* [Task prompt]
Your job is to copy the lines from the material that include "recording".

* [Data listing]
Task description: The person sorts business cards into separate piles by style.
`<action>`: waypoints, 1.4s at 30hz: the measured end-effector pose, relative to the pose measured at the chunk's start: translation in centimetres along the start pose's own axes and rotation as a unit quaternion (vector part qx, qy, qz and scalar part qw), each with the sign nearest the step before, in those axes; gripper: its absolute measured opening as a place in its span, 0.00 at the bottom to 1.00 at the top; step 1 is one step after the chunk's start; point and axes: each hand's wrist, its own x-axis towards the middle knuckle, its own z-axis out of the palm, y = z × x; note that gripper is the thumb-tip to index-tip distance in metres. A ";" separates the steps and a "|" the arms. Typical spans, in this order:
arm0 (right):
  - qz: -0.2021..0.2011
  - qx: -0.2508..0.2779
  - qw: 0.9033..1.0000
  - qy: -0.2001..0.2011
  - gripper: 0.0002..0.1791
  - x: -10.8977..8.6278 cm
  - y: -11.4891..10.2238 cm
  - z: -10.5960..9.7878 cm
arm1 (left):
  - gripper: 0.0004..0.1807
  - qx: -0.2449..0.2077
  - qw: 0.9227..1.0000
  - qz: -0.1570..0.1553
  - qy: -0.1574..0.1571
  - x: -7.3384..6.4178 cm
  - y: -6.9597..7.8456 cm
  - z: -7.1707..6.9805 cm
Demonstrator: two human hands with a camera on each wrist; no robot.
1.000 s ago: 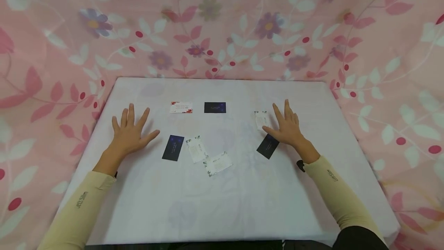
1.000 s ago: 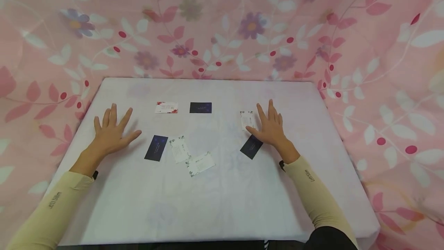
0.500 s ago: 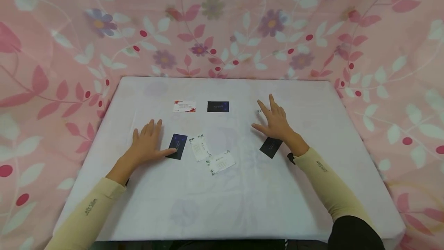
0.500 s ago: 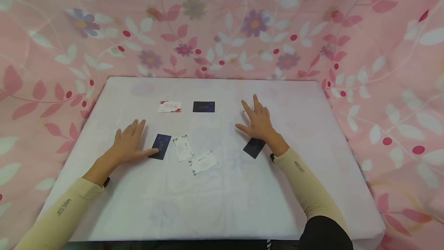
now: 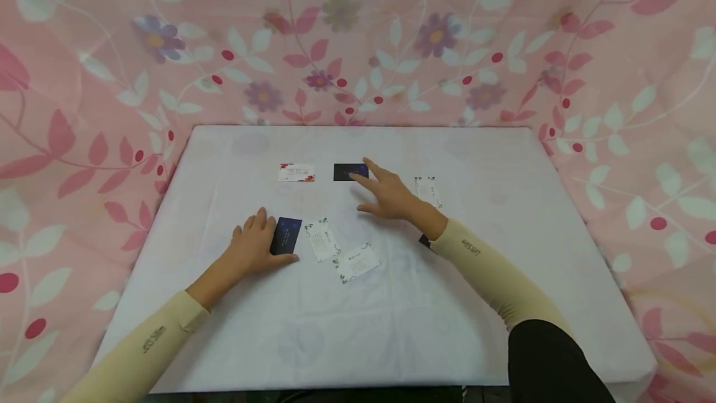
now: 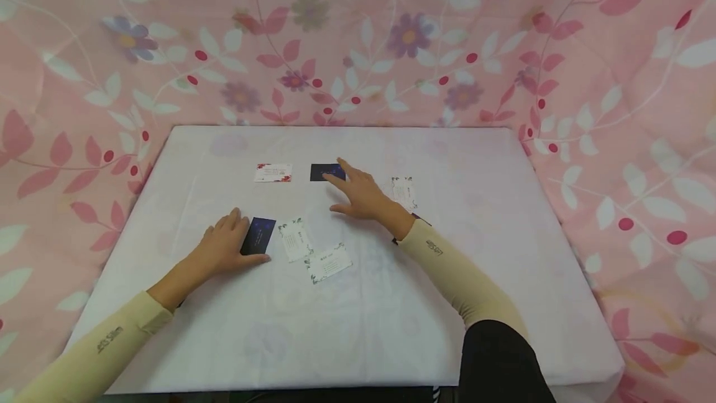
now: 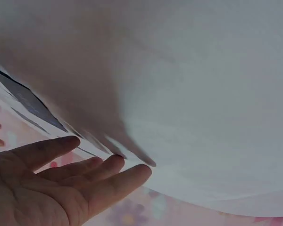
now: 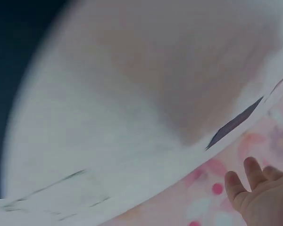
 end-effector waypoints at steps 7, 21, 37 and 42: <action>-0.024 0.005 0.999 -0.036 0.39 3.5 -2.8 1.3 | 0.46 0.000 1.000 0.011 0.006 -0.1 1.1 -0.4; -0.016 0.027 0.997 -0.077 0.37 6.3 -4.8 3.6 | 0.39 -0.012 0.997 0.040 -0.063 4.8 -1.4 -2.0; 0.023 -0.011 0.993 -0.117 0.35 7.9 -5.6 3.4 | 0.41 -0.017 0.997 0.053 -0.057 7.4 -1.8 -2.5; 0.009 -0.006 0.994 -0.109 0.34 7.8 -5.3 3.5 | 0.43 -0.014 0.997 0.053 -0.048 7.4 -2.1 -2.2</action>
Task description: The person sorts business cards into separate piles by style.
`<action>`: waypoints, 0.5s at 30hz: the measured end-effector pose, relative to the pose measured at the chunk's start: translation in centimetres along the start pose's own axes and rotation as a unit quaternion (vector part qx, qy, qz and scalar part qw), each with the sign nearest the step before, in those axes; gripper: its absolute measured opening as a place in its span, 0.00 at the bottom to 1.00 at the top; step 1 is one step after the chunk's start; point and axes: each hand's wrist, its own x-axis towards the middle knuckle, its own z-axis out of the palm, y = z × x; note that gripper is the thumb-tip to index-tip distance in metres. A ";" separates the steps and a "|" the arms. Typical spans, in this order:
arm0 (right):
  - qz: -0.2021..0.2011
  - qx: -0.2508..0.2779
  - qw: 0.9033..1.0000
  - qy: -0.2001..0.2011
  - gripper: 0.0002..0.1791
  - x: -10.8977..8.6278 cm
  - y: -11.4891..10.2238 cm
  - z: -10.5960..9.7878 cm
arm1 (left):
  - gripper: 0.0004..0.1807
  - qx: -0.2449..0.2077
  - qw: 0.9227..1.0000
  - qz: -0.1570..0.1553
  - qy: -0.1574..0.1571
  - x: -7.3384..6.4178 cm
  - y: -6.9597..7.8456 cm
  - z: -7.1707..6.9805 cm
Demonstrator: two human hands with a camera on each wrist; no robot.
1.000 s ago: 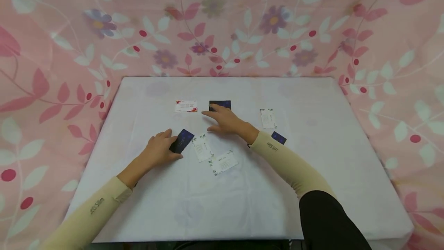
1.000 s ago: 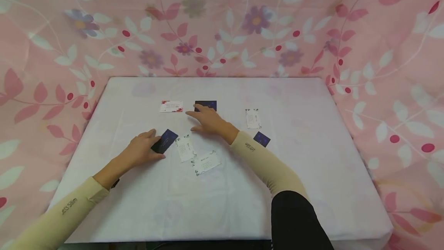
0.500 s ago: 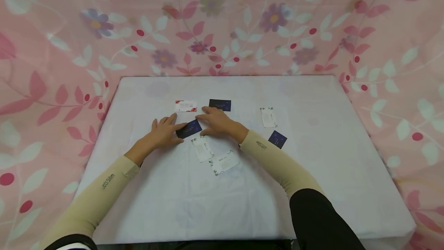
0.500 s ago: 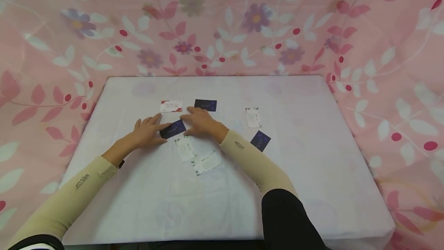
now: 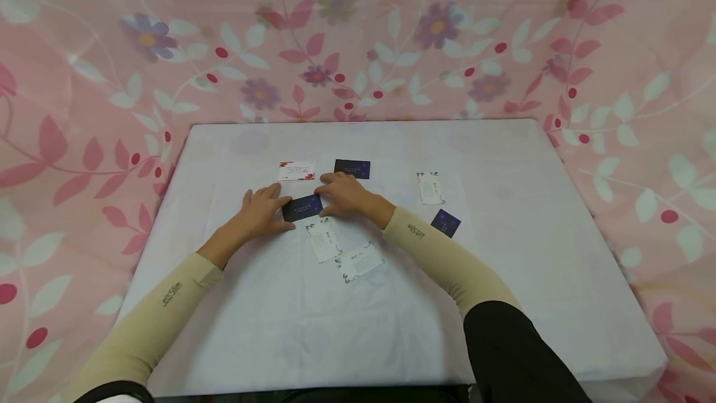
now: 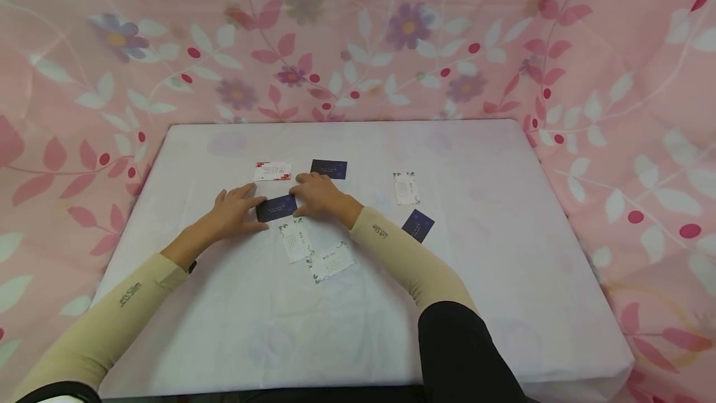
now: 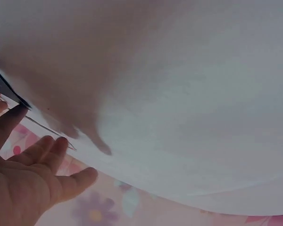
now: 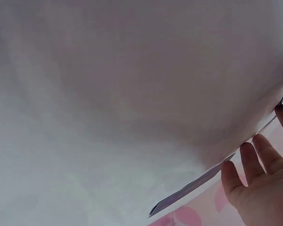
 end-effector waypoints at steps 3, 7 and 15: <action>-0.016 -0.011 1.000 0.008 0.34 -0.1 0.0 -0.1 | 0.42 0.004 1.000 0.014 0.009 -0.1 -0.2 0.0; -0.024 -0.008 1.000 0.014 0.33 -0.2 0.0 -0.3 | 0.40 0.003 0.999 0.033 0.022 0.0 -0.4 0.1; -0.019 0.028 0.999 0.016 0.31 0.0 0.3 0.0 | 0.39 -0.012 0.998 0.056 0.040 0.1 -1.2 0.2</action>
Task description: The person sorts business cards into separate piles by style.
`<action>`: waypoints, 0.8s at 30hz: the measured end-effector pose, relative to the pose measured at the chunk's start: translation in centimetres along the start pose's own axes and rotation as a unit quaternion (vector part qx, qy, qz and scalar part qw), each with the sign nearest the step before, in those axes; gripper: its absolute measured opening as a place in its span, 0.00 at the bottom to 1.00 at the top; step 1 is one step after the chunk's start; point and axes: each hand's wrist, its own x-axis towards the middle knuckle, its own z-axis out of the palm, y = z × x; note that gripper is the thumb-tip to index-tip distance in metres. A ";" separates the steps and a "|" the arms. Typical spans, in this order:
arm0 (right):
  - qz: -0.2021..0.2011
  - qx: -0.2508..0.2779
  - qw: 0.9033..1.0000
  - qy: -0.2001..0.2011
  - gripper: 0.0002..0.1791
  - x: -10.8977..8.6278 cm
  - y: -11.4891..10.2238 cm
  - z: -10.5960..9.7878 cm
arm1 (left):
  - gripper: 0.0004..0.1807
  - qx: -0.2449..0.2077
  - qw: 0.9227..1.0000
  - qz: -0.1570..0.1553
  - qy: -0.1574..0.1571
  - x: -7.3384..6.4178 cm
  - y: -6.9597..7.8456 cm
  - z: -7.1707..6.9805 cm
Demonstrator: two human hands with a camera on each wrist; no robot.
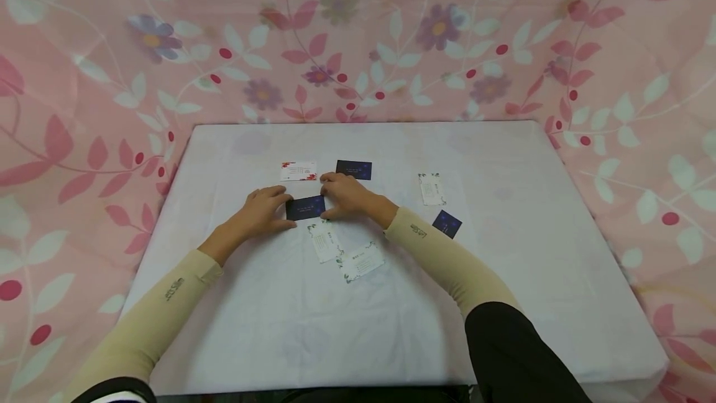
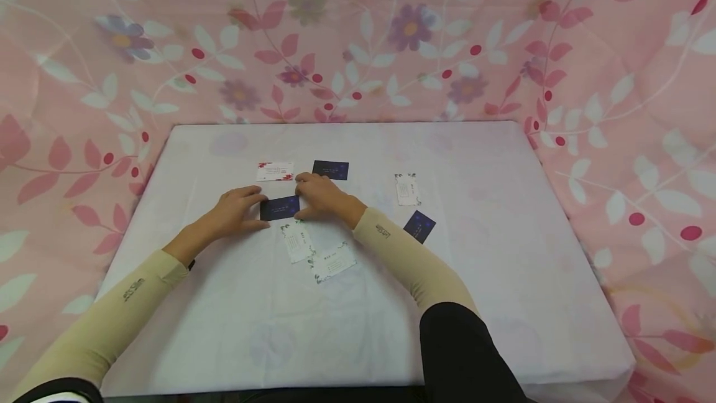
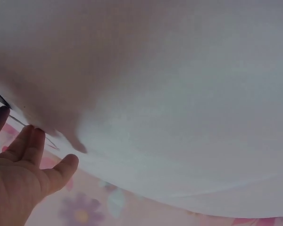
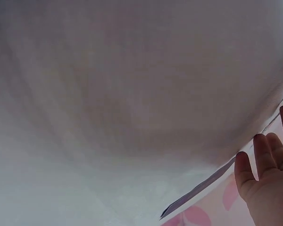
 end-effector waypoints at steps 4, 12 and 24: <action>0.005 0.020 1.000 0.006 0.31 -0.2 0.2 0.0 | 0.39 -0.001 1.000 0.007 0.002 0.1 -0.3 0.1; 0.005 0.044 0.999 0.014 0.31 -0.7 0.4 -0.3 | 0.39 -0.013 1.000 0.013 0.008 0.5 -0.7 -0.1; 0.012 0.026 0.999 0.030 0.32 -1.4 0.9 -0.5 | 0.38 -0.024 0.998 0.045 0.038 1.1 -0.4 -1.1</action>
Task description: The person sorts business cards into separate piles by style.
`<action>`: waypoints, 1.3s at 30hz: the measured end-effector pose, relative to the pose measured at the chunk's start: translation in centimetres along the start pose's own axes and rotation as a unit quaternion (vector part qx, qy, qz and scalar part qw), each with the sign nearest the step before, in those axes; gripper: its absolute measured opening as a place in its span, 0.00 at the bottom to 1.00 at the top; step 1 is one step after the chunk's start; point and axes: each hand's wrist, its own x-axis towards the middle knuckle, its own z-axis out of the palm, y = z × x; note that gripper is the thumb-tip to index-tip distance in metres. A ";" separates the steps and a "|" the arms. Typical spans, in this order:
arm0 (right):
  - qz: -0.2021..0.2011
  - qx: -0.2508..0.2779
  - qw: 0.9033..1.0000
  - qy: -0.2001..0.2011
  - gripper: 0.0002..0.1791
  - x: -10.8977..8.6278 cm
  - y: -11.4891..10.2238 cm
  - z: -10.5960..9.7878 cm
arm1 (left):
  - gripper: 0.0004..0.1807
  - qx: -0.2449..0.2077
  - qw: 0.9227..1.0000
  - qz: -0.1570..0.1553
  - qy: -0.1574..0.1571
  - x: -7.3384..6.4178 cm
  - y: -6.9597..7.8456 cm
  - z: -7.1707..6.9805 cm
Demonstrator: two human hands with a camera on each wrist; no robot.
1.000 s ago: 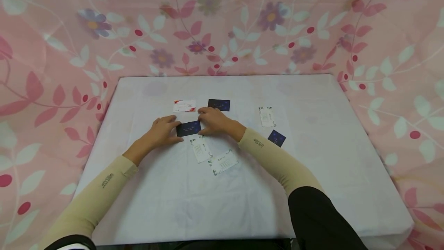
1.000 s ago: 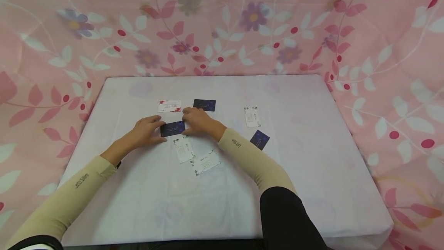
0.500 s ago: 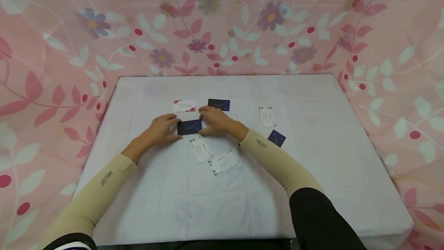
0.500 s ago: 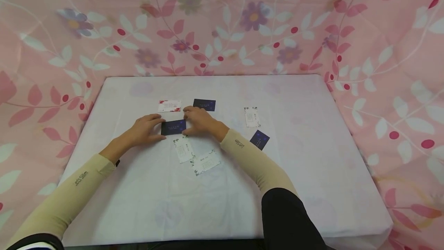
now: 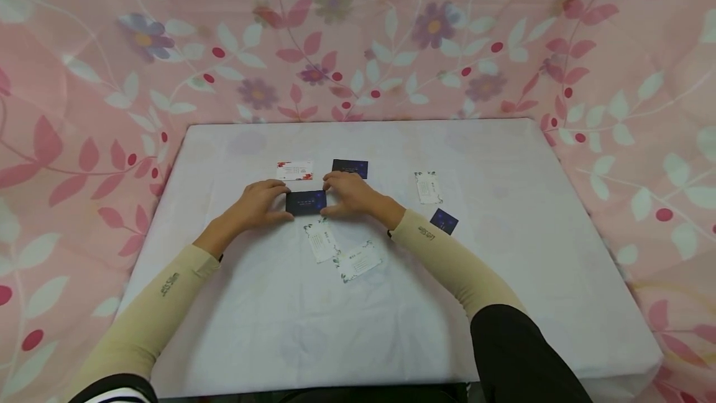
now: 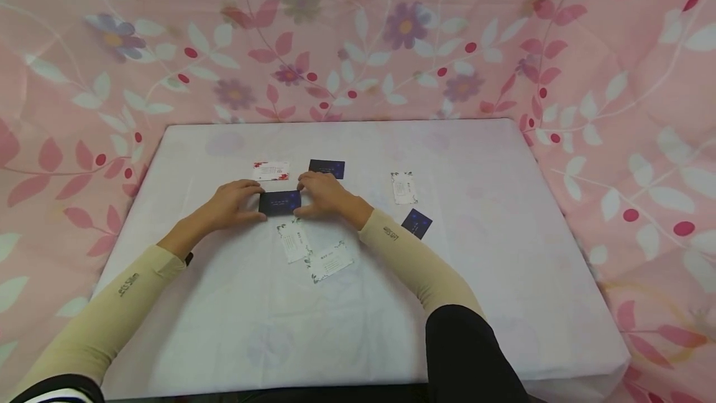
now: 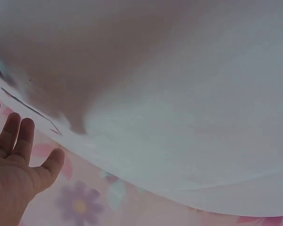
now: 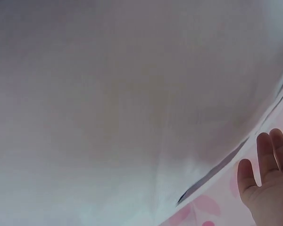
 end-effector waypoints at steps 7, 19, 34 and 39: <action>0.003 -0.004 1.000 0.016 0.33 -0.7 1.1 -1.1 | 0.37 -0.007 1.000 0.002 0.000 1.7 0.8 -0.5; 0.007 0.006 0.997 0.072 0.32 -2.2 3.6 -2.7 | 0.37 -0.005 0.998 0.055 0.041 5.2 1.9 -0.8; 0.039 -0.012 0.996 0.076 0.32 -2.8 6.9 -3.9 | 0.36 0.012 0.999 0.044 0.012 10.2 3.0 -0.8; 0.069 -0.008 0.995 0.077 0.30 -2.6 7.6 -4.2 | 0.36 0.025 0.999 0.032 -0.003 12.0 2.9 -0.7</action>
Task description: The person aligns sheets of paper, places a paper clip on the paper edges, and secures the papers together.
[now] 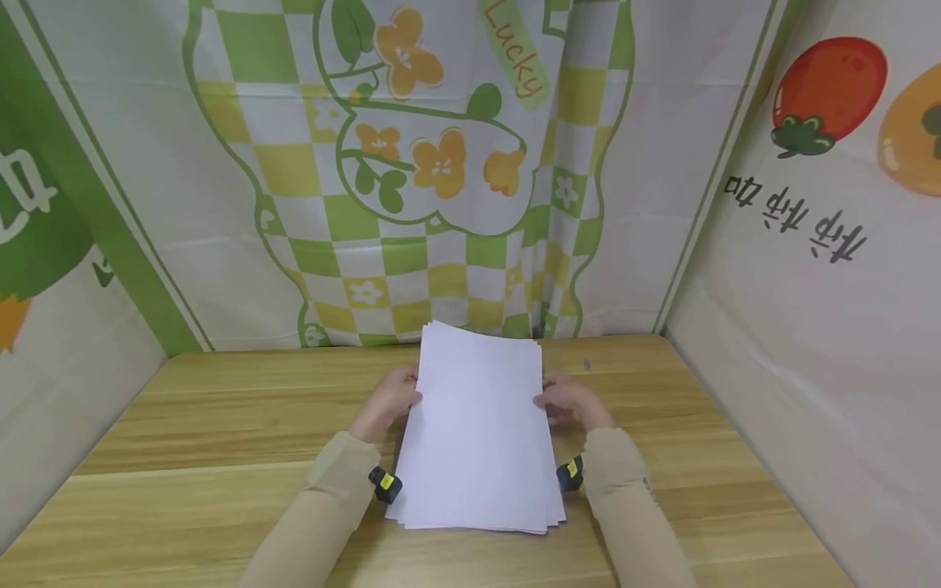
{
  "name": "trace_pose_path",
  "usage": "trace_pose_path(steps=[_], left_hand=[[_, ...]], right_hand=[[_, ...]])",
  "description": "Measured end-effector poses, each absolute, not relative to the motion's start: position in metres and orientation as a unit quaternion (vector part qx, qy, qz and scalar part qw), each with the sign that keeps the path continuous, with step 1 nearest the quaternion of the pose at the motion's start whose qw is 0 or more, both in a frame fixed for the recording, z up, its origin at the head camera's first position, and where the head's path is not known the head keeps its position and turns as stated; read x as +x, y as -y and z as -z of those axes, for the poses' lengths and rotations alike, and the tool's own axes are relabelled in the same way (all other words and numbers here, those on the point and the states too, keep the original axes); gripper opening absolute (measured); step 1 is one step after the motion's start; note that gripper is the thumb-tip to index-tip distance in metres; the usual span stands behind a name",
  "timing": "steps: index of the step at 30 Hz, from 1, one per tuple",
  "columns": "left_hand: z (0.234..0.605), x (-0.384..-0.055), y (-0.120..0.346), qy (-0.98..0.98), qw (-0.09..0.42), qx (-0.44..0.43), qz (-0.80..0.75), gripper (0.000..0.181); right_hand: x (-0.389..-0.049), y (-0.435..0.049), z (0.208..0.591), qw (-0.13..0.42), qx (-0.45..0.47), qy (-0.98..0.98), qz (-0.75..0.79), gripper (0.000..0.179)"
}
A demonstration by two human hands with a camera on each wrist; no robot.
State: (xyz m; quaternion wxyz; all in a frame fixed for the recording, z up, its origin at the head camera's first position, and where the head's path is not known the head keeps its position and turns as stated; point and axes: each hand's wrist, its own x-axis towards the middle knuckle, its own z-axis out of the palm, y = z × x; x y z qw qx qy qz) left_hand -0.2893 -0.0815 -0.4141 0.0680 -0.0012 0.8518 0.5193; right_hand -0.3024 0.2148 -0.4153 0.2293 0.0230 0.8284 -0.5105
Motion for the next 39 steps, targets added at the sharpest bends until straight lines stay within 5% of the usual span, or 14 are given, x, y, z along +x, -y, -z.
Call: trace_pose_path(steps=[19, 26, 39], left_hand=[[0.398, -0.28, 0.084, -0.82, 0.027, -0.01, -0.572, 0.046], [0.395, -0.28, 0.082, -0.802, 0.025, -0.018, -0.596, 0.044], [0.381, -0.271, 0.08, -0.779, -0.011, -0.01, -0.626, 0.033]], right_hand=[[-0.299, -0.205, 0.398, 0.174, 0.024, -0.831, 0.528, 0.042], [-0.295, -0.205, 0.391, 0.166, 0.015, -0.828, 0.536, 0.049], [-0.287, -0.201, 0.379, 0.105, -0.007, -0.847, 0.522, 0.033]])
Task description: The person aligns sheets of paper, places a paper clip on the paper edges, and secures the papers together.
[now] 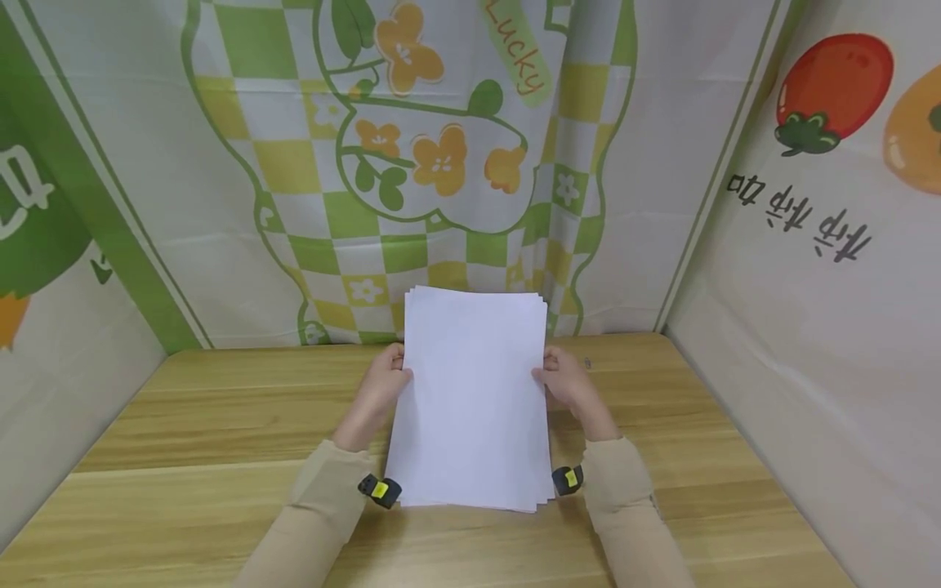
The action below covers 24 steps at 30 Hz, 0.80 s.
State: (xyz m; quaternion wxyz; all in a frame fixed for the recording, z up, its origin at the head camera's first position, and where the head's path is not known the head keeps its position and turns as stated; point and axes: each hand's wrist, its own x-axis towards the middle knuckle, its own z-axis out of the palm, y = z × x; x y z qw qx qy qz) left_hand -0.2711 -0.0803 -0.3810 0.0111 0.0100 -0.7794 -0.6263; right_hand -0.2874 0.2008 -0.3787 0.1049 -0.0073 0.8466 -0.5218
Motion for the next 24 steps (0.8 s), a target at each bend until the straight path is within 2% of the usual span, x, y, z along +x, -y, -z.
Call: trace_pose_path(steps=[10, 24], left_hand=[[0.375, -0.272, 0.079, 0.751, 0.036, 0.014, 0.659, 0.036], [0.358, -0.263, 0.08, 0.729, 0.064, -0.005, 0.681, 0.031]], right_hand=[[-0.283, -0.2, 0.371, 0.059, -0.034, -0.833, 0.549, 0.026], [-0.27, -0.193, 0.356, -0.002, -0.046, -0.814, 0.579, 0.036]])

* [Problem solution]
  "description": "Measured end-effector poses, each absolute, not relative to the motion's start: position in metres and orientation as a unit quaternion (vector part qx, qy, qz and scalar part qw), each with the sign that keeps the path continuous, with step 1 nearest the quaternion of the pose at the motion's start whose qw is 0 or more, both in a frame fixed for the recording, z up, its origin at the head camera's first position, and where the head's path is not known the head keeps its position and turns as stated; read x as +x, y as -y and z as -z of those axes, for the poses' lengths and rotations alike, and the tool's own axes are relabelled in the same way (all other words and numbers here, those on the point and the states too, keep the original axes); gripper opening absolute (measured); step 1 is one step after the motion's start; note that gripper is the thumb-tip to index-tip distance in metres; the usual span stands behind a name",
State: (xyz m; quaternion wxyz; all in a frame fixed for the recording, z up, its origin at the head camera's first position, and where the head's path is not known the head keeps its position and turns as stated; point and axes: each hand's wrist, its own x-axis towards the middle knuckle, its own z-axis out of the palm, y = z × x; x y z qw qx qy qz) left_hand -0.2893 -0.0815 -0.4141 0.0680 -0.0012 0.8518 0.5193; right_hand -0.3024 0.2148 -0.4153 0.2293 0.0230 0.8284 -0.5105
State: (xyz m; quaternion wxyz; all in a frame fixed for the recording, z up, its origin at the head camera's first position, and where the head's path is not known the head keeps its position and turns as stated; point and axes: each hand's wrist, its own x-axis towards the middle knuckle, its own z-axis out of the palm, y = z × x; x y z qw qx qy qz) left_hand -0.2711 -0.0803 -0.3810 0.0111 0.0100 -0.7794 -0.6263; right_hand -0.2874 0.2008 -0.3787 0.1049 -0.0073 0.8466 -0.5218

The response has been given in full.